Personal information
- Full name: Lewis Whitmore Burnand
- Born: 5 May 1839 Bloomsbury, Middlesex, England
- Died: 31 January 1923 (aged 83) Worthing, Sussex, England
- Batting: Unknown

Domestic team information
- 1863–1864: Marylebone Cricket Club

Career statistics
| Competition | First-class |
| Matches | 2 |
| Runs scored | 4 |
| Batting average | 1.33 |
| 100s/50s | –/– |
| Top score | 4 |
| Balls bowled | 24 |
| Wickets | 0 |
| Bowling average | – |
| 5 wickets in innings | – |
| 10 wickets in match | – |
| Best bowling | – |
| Catches/stumpings | 1/– |
- Source: Cricinfo, 6 May 2021

= Lewis Burnand =

English cricketer and stockbroker

Lewis Whitmore Burnand (5 May 1839 – 31 January 1923) was an English first-class cricketer and stockbroker.

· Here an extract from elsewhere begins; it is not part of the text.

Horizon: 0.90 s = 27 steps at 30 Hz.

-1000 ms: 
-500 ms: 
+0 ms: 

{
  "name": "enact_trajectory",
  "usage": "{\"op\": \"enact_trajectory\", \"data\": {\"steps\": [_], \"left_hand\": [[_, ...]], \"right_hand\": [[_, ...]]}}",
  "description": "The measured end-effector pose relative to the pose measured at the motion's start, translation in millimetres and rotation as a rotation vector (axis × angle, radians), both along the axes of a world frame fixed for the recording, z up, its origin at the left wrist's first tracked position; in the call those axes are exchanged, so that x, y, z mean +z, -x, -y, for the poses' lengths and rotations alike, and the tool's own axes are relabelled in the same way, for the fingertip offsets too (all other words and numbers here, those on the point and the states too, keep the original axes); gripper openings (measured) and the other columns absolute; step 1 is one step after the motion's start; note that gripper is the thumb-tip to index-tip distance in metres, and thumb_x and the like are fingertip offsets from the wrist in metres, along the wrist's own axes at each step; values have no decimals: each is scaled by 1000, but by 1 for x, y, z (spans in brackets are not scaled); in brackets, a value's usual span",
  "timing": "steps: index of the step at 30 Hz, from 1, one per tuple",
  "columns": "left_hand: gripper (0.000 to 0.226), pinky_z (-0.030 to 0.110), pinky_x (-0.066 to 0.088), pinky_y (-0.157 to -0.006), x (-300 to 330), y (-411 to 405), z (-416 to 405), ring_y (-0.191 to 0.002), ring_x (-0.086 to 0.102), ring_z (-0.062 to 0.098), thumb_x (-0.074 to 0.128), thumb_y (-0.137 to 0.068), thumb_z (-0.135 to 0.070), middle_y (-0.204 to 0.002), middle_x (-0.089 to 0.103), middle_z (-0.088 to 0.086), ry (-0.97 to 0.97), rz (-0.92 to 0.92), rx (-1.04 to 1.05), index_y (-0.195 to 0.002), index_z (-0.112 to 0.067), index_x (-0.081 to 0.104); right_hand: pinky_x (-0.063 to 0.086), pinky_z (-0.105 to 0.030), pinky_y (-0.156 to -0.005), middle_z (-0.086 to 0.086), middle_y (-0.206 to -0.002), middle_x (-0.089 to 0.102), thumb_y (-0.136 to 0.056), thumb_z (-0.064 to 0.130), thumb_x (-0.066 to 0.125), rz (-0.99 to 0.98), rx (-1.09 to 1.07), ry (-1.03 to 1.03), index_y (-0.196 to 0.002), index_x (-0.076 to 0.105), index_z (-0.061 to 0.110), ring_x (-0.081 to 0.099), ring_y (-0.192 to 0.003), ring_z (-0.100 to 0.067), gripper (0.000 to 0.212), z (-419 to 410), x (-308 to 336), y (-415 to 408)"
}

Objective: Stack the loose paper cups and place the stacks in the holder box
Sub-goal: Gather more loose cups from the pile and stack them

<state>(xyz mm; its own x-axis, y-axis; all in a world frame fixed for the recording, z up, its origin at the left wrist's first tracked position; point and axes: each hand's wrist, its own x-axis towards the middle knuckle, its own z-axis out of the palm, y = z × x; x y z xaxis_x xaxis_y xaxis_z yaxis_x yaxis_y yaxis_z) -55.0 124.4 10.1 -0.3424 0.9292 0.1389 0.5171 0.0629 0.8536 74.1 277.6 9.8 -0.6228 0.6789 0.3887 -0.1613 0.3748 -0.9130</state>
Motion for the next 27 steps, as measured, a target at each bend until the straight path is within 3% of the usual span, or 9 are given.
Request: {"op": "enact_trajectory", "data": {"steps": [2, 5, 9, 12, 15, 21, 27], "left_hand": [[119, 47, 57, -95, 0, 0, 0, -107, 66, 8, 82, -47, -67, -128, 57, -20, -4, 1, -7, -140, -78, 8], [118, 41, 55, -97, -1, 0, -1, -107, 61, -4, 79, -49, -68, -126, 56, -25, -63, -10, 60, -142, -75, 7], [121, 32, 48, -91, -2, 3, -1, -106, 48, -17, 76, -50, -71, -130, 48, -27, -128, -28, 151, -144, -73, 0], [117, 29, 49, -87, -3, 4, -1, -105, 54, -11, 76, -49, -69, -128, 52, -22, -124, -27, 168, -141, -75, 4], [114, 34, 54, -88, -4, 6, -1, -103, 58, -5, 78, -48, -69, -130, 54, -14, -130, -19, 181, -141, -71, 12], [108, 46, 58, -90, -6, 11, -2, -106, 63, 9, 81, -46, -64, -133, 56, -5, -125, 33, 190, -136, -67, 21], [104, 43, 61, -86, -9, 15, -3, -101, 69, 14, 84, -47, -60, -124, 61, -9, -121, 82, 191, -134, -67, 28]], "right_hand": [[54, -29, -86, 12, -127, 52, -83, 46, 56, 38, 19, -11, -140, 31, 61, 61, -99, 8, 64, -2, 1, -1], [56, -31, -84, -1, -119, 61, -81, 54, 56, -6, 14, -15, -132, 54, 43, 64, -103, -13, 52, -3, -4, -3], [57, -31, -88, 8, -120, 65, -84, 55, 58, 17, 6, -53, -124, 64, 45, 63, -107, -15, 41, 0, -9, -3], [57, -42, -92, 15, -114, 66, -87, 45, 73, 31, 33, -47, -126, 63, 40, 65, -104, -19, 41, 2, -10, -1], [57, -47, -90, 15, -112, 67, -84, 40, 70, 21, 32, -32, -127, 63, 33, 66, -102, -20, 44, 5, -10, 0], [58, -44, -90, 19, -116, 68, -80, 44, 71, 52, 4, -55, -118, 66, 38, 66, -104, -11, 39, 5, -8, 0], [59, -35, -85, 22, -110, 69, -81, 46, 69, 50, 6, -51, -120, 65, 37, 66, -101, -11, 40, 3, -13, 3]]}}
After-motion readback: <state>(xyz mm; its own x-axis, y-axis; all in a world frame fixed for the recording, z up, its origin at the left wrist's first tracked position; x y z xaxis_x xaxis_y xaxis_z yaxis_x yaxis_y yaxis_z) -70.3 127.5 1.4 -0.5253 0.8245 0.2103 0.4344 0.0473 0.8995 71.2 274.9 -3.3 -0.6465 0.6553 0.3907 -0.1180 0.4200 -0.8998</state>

The son of George Burnand, he was born in May 1839 in Bloomsbury. He was educated at Harrow School before going up to Corpus Christi College, Cambridge. He played first-class cricket for the Marylebone Cricket Club in 1863 and 1864, making two appearances against Cambridge University at Fenner's, though with little success. After graduating from Cambridge, Burnard worked as a stockbroker in the City of London and was a partner in the firm Burnand & Co. He died at Worthing in January 1923.